Chroniques

par laurent bergnach

Les quatre jumelles
opéra-bouffe de Régis Campo

Théâtre Silvia Monfort, Paris
- 12 février 2009
Les quatre jumelles, opéra-bouffe de Régis Campo
© enrico bertolucci

C'est en 1973 que Copi (1939-1987) fait paraître Les quatre jumelles, une pièce qui, comme ses précédentes (La Journée d'une rêveuse, Eva Peron, etc.), s'inscrit dans l'héritage du théâtre de l'absurde apparu dans les années cinquante avec Adamov, Beckett et Ionesco. En effet, on retrouve ici quelques règles du genre comme le refus du réalisme, l'absence d'intrigue et surtout un climat de catastrophe invitant à un rire plus ou moins grinçant. Qu'on en juge : dans un Alaska imaginaire, les sœurs Goldwashing, chercheuses d'or en quête de travail, rencontrent les sœurs Smith avec lesquelles commence une lutte à mort sans répit. Dans ce huis clos burlesque dominé par la figure du travesti, l'écrivain argentin joue de manière désinvolte avec la transgression (la drogue, l'insulte la plus triviale) comme avec les stéréotypes de genres littéraires considérés comme mineur (enfance délinquante des sœurs Goldwashing, digne d'un roman-feuilleton suranné).

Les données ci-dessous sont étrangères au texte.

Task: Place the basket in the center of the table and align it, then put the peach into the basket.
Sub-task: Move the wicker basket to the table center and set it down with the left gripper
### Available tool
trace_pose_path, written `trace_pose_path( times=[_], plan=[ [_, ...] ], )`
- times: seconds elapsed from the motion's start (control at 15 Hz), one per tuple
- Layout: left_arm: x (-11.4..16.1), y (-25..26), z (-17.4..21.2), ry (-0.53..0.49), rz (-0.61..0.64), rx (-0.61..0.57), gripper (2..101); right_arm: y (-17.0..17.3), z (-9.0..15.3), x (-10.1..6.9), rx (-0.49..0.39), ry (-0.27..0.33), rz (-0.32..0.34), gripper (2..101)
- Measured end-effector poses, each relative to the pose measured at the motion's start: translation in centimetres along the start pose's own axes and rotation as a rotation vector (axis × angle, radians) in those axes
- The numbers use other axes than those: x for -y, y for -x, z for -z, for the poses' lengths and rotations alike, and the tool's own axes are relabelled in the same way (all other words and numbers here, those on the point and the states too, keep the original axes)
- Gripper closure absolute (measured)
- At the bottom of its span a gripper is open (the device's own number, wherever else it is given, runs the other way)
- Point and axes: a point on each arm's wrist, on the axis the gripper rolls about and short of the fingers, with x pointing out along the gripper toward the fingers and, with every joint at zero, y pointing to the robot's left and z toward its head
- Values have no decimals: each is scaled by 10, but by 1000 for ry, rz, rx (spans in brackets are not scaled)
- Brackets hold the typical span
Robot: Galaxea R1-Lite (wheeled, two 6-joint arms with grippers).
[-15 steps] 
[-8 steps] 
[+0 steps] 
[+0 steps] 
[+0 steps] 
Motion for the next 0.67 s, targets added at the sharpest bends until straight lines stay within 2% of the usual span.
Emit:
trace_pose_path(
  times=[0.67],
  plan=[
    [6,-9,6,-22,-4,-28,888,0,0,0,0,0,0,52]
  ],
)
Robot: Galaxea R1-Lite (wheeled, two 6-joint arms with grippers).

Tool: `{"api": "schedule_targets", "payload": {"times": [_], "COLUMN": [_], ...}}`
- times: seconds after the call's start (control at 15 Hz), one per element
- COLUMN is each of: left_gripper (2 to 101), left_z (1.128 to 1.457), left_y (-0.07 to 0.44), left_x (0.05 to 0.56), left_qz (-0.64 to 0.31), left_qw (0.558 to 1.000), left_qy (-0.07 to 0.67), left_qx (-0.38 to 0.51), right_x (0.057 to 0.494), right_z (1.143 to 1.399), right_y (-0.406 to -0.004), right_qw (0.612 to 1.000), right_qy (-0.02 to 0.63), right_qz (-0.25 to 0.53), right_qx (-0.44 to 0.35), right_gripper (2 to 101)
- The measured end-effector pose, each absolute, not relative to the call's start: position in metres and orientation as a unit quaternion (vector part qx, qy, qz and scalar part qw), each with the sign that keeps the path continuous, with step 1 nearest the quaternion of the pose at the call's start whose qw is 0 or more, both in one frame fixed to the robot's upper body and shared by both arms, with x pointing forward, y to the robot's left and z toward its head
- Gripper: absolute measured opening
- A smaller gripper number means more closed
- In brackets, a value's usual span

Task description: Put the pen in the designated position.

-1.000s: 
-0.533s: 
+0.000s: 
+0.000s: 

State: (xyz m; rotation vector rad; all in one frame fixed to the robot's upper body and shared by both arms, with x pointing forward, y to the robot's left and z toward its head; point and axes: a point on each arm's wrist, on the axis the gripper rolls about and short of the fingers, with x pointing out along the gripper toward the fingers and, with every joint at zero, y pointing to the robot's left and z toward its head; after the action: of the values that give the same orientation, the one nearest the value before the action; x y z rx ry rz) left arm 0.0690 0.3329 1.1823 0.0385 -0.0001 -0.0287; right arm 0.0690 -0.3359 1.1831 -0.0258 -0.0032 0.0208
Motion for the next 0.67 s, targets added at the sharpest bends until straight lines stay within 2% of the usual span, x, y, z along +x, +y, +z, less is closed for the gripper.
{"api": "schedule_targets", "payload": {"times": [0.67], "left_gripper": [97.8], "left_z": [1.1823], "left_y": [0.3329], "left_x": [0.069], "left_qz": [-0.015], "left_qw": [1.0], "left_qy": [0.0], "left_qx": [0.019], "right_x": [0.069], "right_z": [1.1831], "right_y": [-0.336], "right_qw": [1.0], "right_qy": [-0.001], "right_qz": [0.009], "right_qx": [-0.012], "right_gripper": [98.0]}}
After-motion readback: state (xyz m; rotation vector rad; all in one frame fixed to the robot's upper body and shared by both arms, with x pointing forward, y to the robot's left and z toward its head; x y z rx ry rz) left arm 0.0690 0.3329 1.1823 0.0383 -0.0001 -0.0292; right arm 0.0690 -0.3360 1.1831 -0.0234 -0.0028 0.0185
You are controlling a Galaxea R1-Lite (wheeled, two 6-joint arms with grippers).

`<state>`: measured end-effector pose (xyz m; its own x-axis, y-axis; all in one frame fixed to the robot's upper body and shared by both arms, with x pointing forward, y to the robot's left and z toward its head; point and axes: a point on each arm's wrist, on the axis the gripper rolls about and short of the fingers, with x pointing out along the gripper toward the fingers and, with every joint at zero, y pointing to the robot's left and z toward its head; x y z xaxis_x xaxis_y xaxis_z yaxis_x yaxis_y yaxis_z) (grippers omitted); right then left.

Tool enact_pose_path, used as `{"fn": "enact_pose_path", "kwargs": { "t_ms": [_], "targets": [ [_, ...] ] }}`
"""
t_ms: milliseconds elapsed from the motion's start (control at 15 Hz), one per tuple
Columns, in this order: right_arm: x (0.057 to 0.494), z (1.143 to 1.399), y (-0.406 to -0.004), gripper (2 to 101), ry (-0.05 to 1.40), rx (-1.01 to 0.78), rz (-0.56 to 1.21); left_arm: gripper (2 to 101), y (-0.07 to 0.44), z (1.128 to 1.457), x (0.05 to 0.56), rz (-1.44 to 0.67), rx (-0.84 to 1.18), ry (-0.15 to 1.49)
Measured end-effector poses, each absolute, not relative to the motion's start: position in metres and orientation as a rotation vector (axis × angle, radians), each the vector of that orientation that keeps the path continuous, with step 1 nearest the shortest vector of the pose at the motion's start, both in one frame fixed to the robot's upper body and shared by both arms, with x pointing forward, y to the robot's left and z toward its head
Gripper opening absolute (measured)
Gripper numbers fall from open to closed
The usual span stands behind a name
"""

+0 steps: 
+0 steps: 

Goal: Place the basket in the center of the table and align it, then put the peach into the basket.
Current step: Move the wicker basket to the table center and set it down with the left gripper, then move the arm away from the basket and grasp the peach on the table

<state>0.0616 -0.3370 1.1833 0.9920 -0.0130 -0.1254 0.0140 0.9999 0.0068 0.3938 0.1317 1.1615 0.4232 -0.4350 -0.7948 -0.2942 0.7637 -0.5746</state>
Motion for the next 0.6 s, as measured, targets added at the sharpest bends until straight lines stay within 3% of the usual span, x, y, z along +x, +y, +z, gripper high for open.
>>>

De cette pièce plus que trentenaire, Régis Campo a tiré un opéra-bouffe en un acte – « genre à réinventer dans la production actuelle de l'opéra contemporain français », dit-il –, créé à la Maison de la Musique de Nanterre le 9 janvier dernier, et conçu pour pouvoir tourner facilement dans les salles. L'instrumentarium est ainsi réduit à une trompette, un hautbois, une contrebasse, une guitare électrique, un accordéon, un violon, une clarinette, une flûte et aux percussions, soit des membres de l'Ensemble TM+, dirigé rondement par Laurent Cuniot. Pour sa part, usant d'un décor dépouillé, Jean-Christophe Saïs respecte la fantaisie du texte sans surenchérir l'hystérie musicale (les coups donnés à distance, par exemple).

Si l'on s'agace de glissandos récurrents côté Smith, de l'unisson des premiers duos côté Goldwashing, force est de féliciter le compositeur pour son audace dans le choix des tessitures et la qualité des artistes invités. Julie Robard-Gendre et Sylvia Vadimova (Maria et Leïla Smith) sont deux mezzo-sopranos qui s'équilibrent judicieusement – chant clair pour la première, plus ferme et profond pour la seconde. Avec la quinte de toux qui suit sa piqure de talc, le contre-ténor Robert Expert (Joséphine) prouve que ses graves sont aussi sonores que ses aigus. Enfin, si l'on doutait de la souplesse du sopraniste Fabrice di Falco, son air du kaléidoscope permet de clore magnifiquement l'ouvrage.